* [What you have to do] How do the records below read from their first line through the line containing "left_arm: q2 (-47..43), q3"? Write those lines out exactly.

(Data for processing Opens)

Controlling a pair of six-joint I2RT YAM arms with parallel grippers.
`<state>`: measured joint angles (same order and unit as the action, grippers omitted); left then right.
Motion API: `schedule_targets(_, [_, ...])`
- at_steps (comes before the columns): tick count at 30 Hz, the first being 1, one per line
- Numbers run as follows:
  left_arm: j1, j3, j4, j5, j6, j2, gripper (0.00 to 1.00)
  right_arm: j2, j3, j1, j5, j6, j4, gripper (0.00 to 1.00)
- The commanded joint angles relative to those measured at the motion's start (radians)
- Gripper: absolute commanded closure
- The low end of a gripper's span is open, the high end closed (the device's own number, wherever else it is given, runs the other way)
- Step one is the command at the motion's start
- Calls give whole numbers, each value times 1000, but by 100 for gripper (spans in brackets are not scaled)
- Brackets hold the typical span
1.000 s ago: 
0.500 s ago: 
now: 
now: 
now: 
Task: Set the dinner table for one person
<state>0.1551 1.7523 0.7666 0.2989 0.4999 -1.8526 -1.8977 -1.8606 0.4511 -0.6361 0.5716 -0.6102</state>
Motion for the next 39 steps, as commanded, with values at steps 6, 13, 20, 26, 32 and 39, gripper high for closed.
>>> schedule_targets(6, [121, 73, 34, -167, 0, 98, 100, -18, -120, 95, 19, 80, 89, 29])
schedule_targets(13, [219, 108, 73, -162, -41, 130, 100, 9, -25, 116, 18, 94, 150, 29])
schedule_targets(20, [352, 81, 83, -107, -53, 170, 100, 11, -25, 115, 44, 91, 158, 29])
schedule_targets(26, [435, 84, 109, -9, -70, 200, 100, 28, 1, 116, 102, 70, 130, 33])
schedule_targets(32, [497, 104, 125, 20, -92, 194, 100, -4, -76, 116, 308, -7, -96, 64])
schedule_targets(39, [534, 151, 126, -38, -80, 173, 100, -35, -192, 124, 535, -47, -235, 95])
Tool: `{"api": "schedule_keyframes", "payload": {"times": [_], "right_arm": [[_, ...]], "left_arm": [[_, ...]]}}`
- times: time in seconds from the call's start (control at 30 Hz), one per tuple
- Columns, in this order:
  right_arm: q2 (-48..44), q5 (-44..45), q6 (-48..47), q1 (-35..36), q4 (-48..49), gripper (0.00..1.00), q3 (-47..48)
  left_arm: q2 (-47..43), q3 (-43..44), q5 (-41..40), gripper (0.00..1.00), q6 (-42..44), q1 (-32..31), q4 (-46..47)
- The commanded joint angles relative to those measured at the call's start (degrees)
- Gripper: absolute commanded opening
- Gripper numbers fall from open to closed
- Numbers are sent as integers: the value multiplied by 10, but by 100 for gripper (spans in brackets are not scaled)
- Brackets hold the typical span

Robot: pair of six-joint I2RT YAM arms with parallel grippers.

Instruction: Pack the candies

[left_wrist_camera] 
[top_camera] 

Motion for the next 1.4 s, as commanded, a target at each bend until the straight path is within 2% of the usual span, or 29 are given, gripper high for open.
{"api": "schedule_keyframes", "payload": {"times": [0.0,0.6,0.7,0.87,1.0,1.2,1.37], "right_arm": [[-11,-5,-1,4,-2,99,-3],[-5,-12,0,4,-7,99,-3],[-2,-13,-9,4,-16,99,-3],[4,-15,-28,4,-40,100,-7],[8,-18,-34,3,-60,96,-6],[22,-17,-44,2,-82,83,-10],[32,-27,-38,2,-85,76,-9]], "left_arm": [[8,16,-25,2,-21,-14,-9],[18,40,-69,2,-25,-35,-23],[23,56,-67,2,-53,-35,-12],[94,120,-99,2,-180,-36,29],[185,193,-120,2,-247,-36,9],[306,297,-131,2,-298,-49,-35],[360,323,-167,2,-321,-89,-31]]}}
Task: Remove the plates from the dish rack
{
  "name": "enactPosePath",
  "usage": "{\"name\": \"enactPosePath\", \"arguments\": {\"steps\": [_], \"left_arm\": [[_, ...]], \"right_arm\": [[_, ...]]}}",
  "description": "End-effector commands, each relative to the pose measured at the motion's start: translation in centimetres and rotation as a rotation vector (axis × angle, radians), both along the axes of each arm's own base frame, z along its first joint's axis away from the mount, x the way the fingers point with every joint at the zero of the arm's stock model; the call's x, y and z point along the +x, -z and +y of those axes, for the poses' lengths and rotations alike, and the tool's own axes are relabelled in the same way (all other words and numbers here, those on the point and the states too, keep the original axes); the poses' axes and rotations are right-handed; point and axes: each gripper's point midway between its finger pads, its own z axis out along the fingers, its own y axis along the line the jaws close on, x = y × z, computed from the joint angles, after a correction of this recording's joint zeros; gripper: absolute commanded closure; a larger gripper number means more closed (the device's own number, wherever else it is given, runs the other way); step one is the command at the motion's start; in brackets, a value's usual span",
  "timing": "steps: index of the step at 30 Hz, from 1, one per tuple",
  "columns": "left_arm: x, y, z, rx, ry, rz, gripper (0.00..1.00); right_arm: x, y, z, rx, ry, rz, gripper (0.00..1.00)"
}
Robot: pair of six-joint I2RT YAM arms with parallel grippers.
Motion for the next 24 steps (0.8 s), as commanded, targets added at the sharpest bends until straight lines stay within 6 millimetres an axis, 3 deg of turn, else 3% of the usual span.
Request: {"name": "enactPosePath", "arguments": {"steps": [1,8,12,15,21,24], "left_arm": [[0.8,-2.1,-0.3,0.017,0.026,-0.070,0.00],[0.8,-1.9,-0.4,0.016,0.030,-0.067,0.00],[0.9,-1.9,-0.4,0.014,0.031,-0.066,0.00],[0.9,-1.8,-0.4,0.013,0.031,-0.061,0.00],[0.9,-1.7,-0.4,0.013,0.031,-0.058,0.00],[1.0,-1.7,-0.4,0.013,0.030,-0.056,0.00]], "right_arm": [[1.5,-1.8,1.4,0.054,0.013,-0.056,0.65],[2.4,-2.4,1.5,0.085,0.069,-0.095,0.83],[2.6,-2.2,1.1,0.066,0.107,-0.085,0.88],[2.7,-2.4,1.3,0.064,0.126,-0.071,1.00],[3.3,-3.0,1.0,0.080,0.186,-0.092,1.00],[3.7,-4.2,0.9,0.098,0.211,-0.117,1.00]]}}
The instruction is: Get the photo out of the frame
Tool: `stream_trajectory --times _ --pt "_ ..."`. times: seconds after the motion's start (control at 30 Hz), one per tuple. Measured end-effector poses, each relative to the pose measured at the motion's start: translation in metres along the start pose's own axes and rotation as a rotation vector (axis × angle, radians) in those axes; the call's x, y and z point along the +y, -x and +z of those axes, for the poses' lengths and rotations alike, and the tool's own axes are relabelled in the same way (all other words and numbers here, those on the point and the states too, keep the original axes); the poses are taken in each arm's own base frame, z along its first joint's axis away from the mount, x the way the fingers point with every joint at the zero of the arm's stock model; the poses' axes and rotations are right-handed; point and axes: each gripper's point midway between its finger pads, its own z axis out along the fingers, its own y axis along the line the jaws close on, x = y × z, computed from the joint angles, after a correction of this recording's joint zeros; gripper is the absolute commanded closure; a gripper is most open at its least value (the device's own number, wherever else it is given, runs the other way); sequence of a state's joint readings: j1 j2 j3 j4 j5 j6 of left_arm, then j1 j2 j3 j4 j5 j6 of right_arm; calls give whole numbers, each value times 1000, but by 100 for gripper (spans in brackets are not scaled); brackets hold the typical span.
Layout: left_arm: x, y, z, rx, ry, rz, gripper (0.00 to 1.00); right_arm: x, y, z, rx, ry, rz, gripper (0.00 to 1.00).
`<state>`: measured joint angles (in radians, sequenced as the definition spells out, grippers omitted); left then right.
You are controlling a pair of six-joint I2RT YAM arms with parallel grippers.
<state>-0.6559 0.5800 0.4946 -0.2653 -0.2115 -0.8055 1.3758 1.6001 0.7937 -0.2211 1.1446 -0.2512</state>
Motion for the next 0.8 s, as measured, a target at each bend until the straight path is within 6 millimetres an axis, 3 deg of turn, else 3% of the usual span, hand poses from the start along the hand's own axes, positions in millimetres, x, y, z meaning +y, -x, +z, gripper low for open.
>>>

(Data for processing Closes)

* [Output of the exercise]
Controlling a pair of six-joint I2RT YAM arms with parallel grippers.
`<state>`: measured joint angles (same order and unit as the action, grippers omitted); left then right.
Motion API: `schedule_targets(_, [_, ...])`
- at_steps (comes before the columns): tick count at 30 Hz, the first being 1, one per line
- Numbers run as follows:
  left_arm: j1, j3, j4, j5, j6, j2, gripper (0.00 to 1.00)
  right_arm: j2, j3, j1, j5, j6, j4, gripper (0.00 to 1.00)
- The commanded joint angles relative to those measured at the motion's start (radians)
- Gripper: absolute commanded closure
- The low end of a gripper's span is open, the high end closed (the device's own number, wherever else it is given, runs the other way)
- Step one is the command at the motion's start
- Calls give whole numbers, each value times 1000, but by 100 for gripper (spans in brackets are not scaled)
- Brackets hold the typical span
1.000 s ago: 
0.500 s ago: 
now: 
now: 
now: 
Task: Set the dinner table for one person
<state>0.1551 1.7523 0.7666 0.2989 0.4999 -1.8526 -1.8977 -1.8606 0.4511 -0.6361 0.5716 -0.6102</state>
Motion for the next 39 steps, as commanded, with values at steps 6, 13, 20, 26, 32 and 39, gripper high for closed.
>>> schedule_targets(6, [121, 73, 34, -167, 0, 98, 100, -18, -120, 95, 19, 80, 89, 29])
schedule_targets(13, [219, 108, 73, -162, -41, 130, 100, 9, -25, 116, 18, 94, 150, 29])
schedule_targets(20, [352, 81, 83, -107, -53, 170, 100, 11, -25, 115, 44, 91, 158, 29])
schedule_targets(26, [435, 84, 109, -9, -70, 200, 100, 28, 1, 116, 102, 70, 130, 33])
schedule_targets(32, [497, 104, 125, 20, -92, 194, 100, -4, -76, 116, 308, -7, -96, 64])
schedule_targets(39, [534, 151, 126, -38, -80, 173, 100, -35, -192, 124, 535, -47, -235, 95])
Tool: `{"api": "schedule_keyframes", "payload": {"times": [_], "right_arm": [[_, ...]], "left_arm": [[_, ...]]}}`
- times: time in seconds from the call's start (control at 30 Hz), one per tuple
- Columns, in this order:
  right_arm: q2 (-48..44), q5 (-44..45), q6 (-48..47), q1 (-35..36), q4 (-48..49), gripper (0.00..1.00), q3 (-47..48)
  left_arm: q2 (-47..43), q3 (-43..44), q5 (-41..40), gripper (0.00..1.00), q6 (-42..44), q1 (-32..31), q4 (-46..47)

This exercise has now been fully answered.